Do You Give False Impressions?

false impressionsThis post is based on material from Dave Anderson’s book, How to Run Your Business by THE BOOK. It is the fourth post in a series of five in which we are addressing common character issues for leaders. The character issue we are addressing today concerns giving false impressions.

False Impressions

When it comes to business, giving false impressions is a broad topic. While not exactly full-blown lying, this behavior dances close to the line. As we will see, it can happen in so many different ways…

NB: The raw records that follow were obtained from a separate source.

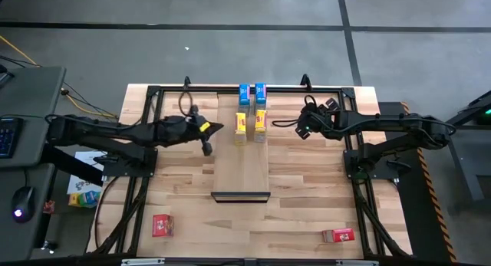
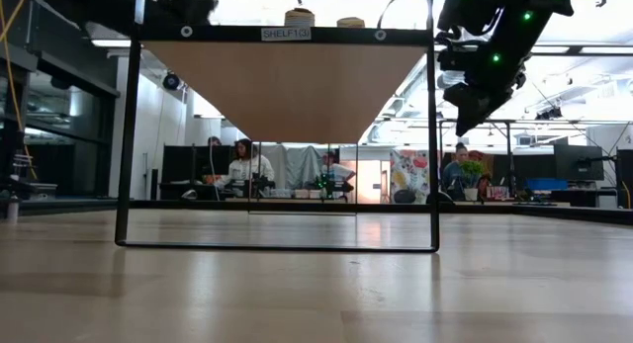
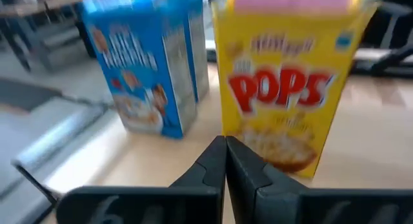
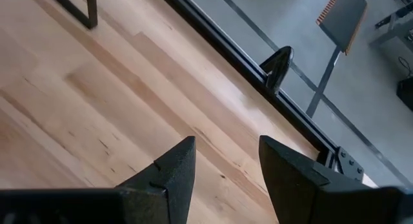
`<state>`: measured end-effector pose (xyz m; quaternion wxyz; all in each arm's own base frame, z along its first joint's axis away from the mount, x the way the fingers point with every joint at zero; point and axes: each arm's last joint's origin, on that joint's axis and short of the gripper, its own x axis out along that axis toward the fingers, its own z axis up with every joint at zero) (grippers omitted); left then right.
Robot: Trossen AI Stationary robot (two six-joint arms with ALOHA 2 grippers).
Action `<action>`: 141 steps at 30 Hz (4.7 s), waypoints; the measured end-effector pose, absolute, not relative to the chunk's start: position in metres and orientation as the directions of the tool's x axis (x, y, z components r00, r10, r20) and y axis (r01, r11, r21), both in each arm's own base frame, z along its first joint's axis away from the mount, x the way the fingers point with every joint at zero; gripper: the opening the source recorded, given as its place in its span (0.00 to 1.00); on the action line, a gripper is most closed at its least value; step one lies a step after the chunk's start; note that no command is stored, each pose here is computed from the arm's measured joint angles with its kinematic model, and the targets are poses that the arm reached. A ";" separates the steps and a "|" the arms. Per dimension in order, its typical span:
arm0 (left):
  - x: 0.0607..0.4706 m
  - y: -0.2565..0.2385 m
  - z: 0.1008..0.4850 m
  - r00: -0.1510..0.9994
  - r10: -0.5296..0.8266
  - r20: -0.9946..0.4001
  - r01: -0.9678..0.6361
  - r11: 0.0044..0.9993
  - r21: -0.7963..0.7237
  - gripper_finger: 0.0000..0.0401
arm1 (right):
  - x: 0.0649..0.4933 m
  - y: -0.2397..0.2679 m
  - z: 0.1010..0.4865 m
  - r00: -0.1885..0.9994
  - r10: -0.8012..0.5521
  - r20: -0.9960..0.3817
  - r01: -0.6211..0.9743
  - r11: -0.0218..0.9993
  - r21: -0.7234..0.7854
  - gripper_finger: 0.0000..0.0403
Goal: Stack cereal on shelf
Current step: Put the right red cereal box on the shelf
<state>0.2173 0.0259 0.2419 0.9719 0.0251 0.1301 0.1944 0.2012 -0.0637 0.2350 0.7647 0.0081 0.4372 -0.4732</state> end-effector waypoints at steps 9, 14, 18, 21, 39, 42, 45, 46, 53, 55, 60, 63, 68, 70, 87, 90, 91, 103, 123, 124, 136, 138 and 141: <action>0.183 0.024 0.285 0.923 0.384 -0.007 -0.378 0.912 0.158 0.00 | 0.198 -0.061 0.231 0.175 -0.637 -0.750 0.667 0.637 -0.386 0.40; 0.175 0.029 0.293 0.951 0.306 0.049 -0.310 0.932 0.187 0.00 | 0.201 -0.059 0.231 0.228 -0.580 -0.782 0.590 0.721 -0.363 0.40; 0.174 0.042 0.291 0.942 0.331 0.059 -0.336 0.923 0.188 0.00 | 0.202 -0.060 0.232 0.232 -0.584 -0.778 0.527 0.747 -0.405 0.40; 0.173 0.054 0.273 0.939 0.331 0.097 -0.343 0.924 0.168 0.00 | 0.204 -0.061 0.233 0.253 -0.590 -0.767 0.520 0.752 -0.406 0.40; 0.157 0.070 0.252 0.980 0.143 0.140 -0.146 0.989 0.008 0.00 | 0.215 -0.026 0.282 0.430 -0.134 -0.893 0.426 0.902 0.070 0.40; 0.159 0.066 0.250 0.986 0.118 0.119 -0.118 0.993 -0.009 0.00 | 0.213 -0.002 0.295 0.428 -0.077 -0.900 0.405 0.907 0.115 0.40; 0.161 0.062 0.249 0.988 0.105 0.109 -0.104 0.994 -0.014 0.00 | 0.211 0.022 0.305 0.436 -0.039 -0.899 0.390 0.908 0.150 0.40; 0.161 0.061 0.249 0.989 0.101 0.107 -0.100 0.995 -0.014 0.00 | 0.209 0.030 0.307 0.435 -0.030 -0.900 0.394 0.905 0.161 0.40; 0.161 0.060 0.253 0.984 0.103 0.147 -0.114 0.991 0.065 0.00 | 0.190 0.075 0.309 0.373 0.046 -0.927 0.469 0.852 0.231 0.40; 0.161 0.061 0.254 0.982 0.110 0.155 -0.124 0.989 0.086 0.00 | 0.185 0.084 0.308 0.365 0.055 -0.929 0.490 0.838 0.242 0.40; 0.160 0.065 0.254 0.973 0.171 0.157 -0.188 0.977 0.102 0.00 | 0.179 0.100 0.308 0.387 0.049 -0.921 0.520 0.813 0.262 0.42; 0.159 0.067 0.253 0.971 0.186 0.151 -0.202 0.975 0.094 0.00 | 0.181 0.106 0.306 0.399 0.029 -0.916 0.517 0.818 0.252 0.47; 0.159 0.067 0.251 0.973 0.188 0.132 -0.199 0.977 0.081 0.00 | 0.190 0.115 0.294 0.362 0.001 -0.932 0.532 0.821 0.207 0.61; 0.159 0.067 0.251 0.974 0.188 0.130 -0.199 0.977 0.081 0.00 | 0.194 0.120 0.289 0.326 0.035 -0.945 0.514 0.832 0.208 0.67; 0.159 0.067 0.251 0.973 0.187 0.134 -0.201 0.975 0.097 0.00 | 0.172 0.173 0.292 0.097 0.358 -0.929 0.604 0.720 0.341 0.77; 0.159 0.067 0.251 0.973 0.187 0.134 -0.203 0.973 0.112 0.00 | 0.168 0.190 0.300 0.039 0.313 -0.949 0.624 0.734 0.268 0.77; 0.159 0.067 0.251 0.973 0.188 0.134 -0.203 0.972 0.114 0.00 | 0.168 0.196 0.303 0.015 0.292 -0.956 0.624 0.744 0.237 0.77; 0.159 0.067 0.251 0.972 0.192 0.135 -0.208 0.971 0.115 0.00 | 0.175 0.277 0.298 -0.175 0.075 -0.982 0.481 0.877 -0.019 0.77; 0.159 0.067 0.252 0.971 0.194 0.142 -0.213 0.968 0.133 0.00 | 0.181 0.288 0.269 -0.231 -0.081 -0.970 0.318 0.936 -0.154 0.77; 0.159 0.067 0.252 0.971 0.194 0.142 -0.213 0.968 0.133 0.00 | 0.181 0.288 0.269 -0.229 -0.079 -0.970 0.318 0.936 -0.151 0.77; 0.159 0.067 0.252 0.971 0.194 0.142 -0.213 0.968 0.132 0.00 | 0.186 0.292 0.258 -0.208 -0.124 -0.970 0.251 0.952 -0.176 0.77; 0.159 0.067 0.252 0.971 0.194 0.142 -0.213 0.968 0.132 0.00 | 0.186 0.292 0.258 -0.210 -0.128 -0.969 0.243 0.953 -0.178 0.77; 0.159 0.067 0.252 0.971 0.194 0.142 -0.213 0.968 0.132 0.00 | 0.186 0.292 0.254 -0.209 -0.123 -0.970 0.246 0.954 -0.174 0.77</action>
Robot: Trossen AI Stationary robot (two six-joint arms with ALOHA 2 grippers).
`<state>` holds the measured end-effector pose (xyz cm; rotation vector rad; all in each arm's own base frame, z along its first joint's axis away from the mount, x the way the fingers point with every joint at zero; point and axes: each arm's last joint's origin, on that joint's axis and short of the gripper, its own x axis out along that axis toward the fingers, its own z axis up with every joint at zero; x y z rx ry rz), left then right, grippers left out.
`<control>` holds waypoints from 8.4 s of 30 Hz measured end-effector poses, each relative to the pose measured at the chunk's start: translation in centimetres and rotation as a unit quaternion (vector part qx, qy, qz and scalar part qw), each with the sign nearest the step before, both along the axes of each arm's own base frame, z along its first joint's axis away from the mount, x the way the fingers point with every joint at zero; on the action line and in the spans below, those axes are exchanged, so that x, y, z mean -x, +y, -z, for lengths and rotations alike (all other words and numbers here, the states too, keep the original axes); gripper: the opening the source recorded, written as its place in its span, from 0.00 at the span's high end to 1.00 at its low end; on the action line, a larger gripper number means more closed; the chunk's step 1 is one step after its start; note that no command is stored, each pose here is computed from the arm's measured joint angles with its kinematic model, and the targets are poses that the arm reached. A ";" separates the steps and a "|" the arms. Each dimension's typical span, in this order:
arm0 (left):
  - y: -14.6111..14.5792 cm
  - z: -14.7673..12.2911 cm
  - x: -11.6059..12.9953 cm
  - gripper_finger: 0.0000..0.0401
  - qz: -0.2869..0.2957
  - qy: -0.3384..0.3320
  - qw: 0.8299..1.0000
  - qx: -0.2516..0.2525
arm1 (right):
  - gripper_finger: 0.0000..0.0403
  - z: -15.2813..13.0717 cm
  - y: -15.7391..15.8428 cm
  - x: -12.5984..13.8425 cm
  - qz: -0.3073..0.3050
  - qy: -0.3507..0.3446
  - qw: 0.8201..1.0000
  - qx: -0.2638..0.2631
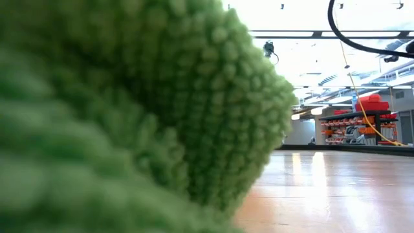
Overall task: Fold microfiber towels
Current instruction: Adjust the folded pink towel in the transparent bin, then fold the orange towel
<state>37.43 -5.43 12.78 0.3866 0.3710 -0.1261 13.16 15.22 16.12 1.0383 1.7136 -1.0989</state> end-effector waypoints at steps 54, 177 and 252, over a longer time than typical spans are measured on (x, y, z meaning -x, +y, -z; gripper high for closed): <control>-0.2 0.1 0.1 0.97 0.001 0.008 1.000 0.003 | 0.98 -15.7 -0.2 -5.1 -0.123 -0.432 0.885 0.126; -0.1 0.4 0.2 0.94 0.019 0.019 0.999 -0.043 | 0.62 -7.9 -1.4 -3.9 -0.167 -0.224 0.959 0.052; -7.8 -7.8 5.9 0.67 0.027 0.354 0.918 0.175 | 0.62 -6.3 -6.6 -12.7 -0.550 -0.469 0.616 0.314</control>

  • advertising that makes customers think the deal is better than it really is
  • exaggerating one’s degree of involvement in a project to gain undue credit
  • leading a job applicant to believe there is more opportunity, compensation, etc. than is realistic
  • downplaying the damage done by a mistake made
  • deceiving a vendor to think you have a better offer from a competitor
  • using flowery language to cover the truth

A humorous example is the description taken from a Youth Specialties illustration about a family history album in reference to the family’s “black-sheep” Uncle George. George was actually executed by the state for murder. Here is how the family history described it:

Uncle George occupied a chair of applied electronics at an important government institution. He was attached to his position by the strongest ties, and his death came as a real shock.

False Impressions = Lies?

When you look at the exact language used in giving false impressions, it is usually not difficult to find truth in it. Giving false impressions is not eliminating the truth or even adding to it in a way that turns it into a lie. Instead, it is masking or painting the truth in a way designed to change how it is received by someone else.

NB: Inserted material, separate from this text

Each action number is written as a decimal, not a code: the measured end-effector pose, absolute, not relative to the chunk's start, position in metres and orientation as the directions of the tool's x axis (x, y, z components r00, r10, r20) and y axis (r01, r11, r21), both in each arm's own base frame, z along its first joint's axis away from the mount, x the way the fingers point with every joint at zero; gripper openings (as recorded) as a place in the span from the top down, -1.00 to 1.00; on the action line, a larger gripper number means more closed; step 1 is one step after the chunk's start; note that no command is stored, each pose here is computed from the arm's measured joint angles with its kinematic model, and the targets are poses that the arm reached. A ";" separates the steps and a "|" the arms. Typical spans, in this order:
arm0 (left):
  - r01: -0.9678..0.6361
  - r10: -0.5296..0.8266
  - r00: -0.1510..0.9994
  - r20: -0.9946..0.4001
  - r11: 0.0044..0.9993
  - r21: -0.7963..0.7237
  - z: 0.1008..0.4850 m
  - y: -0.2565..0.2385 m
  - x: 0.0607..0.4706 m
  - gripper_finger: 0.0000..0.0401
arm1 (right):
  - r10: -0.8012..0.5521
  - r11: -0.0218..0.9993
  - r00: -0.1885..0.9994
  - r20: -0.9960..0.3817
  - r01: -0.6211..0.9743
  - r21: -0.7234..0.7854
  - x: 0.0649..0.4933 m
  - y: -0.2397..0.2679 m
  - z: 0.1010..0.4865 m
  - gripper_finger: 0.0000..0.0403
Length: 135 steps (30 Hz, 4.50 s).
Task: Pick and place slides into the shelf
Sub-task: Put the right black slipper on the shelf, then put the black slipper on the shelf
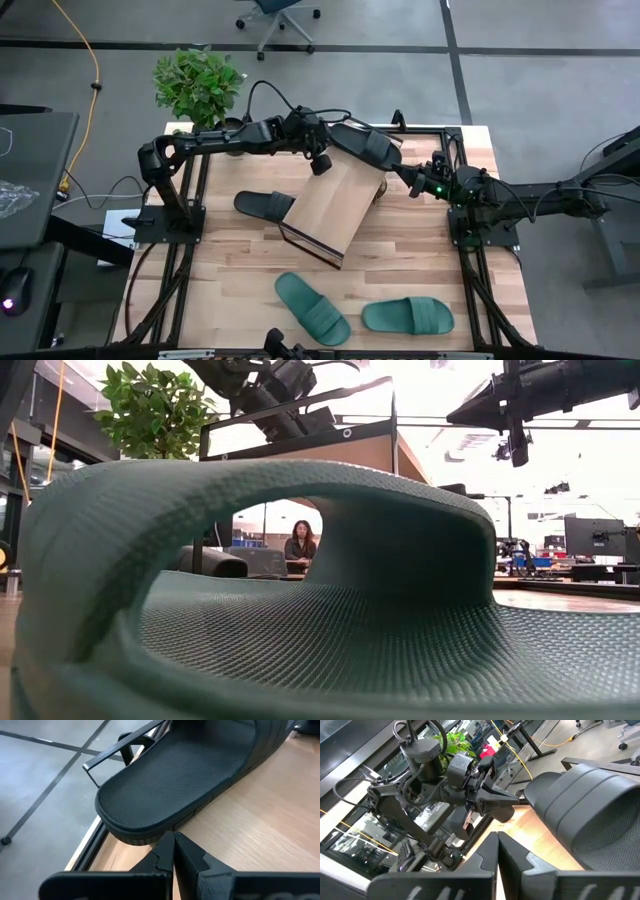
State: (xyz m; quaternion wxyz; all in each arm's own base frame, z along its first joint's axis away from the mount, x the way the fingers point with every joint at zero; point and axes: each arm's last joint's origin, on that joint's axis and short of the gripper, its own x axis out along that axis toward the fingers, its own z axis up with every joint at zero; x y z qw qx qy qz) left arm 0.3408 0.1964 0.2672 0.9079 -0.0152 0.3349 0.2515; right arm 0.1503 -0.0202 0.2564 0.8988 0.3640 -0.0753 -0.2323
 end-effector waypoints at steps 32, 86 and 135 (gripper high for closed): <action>-0.426 0.412 0.688 -0.597 0.896 0.127 0.265 0.200 0.344 1.00 | -0.475 0.626 0.879 -0.042 0.371 0.686 0.150 -0.020 0.256 1.00; -0.275 0.215 0.756 -0.618 0.961 -0.002 0.265 0.194 0.342 1.00 | -0.467 0.623 0.882 -0.062 0.378 0.685 0.150 -0.020 0.253 1.00; -0.602 0.209 0.588 -0.781 0.758 -0.250 0.243 0.056 0.176 1.00 | -0.404 0.627 0.911 -0.088 0.345 0.699 0.151 -0.018 0.251 1.00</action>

It is not the same thing as an outright lie. This is likely why most people guilty of doing it do not see the harm in it.

What Does The Bible Say?

In order to ensure we are staying true to Scripture in our effort to strengthen our character as Christian leaders, let’s see what the Bible has to say.

Keep your tongue from evil and your lips from deceitful speech. – Psalm 34:13

This verse seems to clearly say we are to avoid deceitful speech. What exactly is deceitful speech? Let’s look at the following definition of deceive from Dictionary.com:

false impressions

When you use this definition, it helps to clarify what we are to avoid…false appearance or statement. It is the false appearance part that trips us up most often. Whether by using language that misdirects or by omitting parts of the truth, we regularly face the temptation to give false impressions. Unfortunately, this behavior can destroy our witness as Christian business leaders.

Hypocrisy

Regardless of our reasons for giving false impressions, we must stop. It is this behavior that is one of the top reasons given by Christians and non-Christians alike when asked why they do not go to church. They give it another name – hypocrisy – but it is the same thing. Dave Anderson’s definition of hypocrisy is appearing to be on the outside, something you are not on the inside.

Jesus was hardest on the Pharisees for their hypocrisy. Do you not think it applies to us the same way?

Here are Dave’s tips on getting rid of false impressions:

  1. Stop any misleading advertising that you may be engaged in.
  2. Stop spinning the feedback you give to make someone feel they are doing better or worse than they really are.
  3. Stop misleading potential job candidates or employees about realities concerning their job advancement, compensation, etc.

Where are you weakest when it comes to false impressions?

Do you acknowledge this to be a problem?

What are you going to do to fix it?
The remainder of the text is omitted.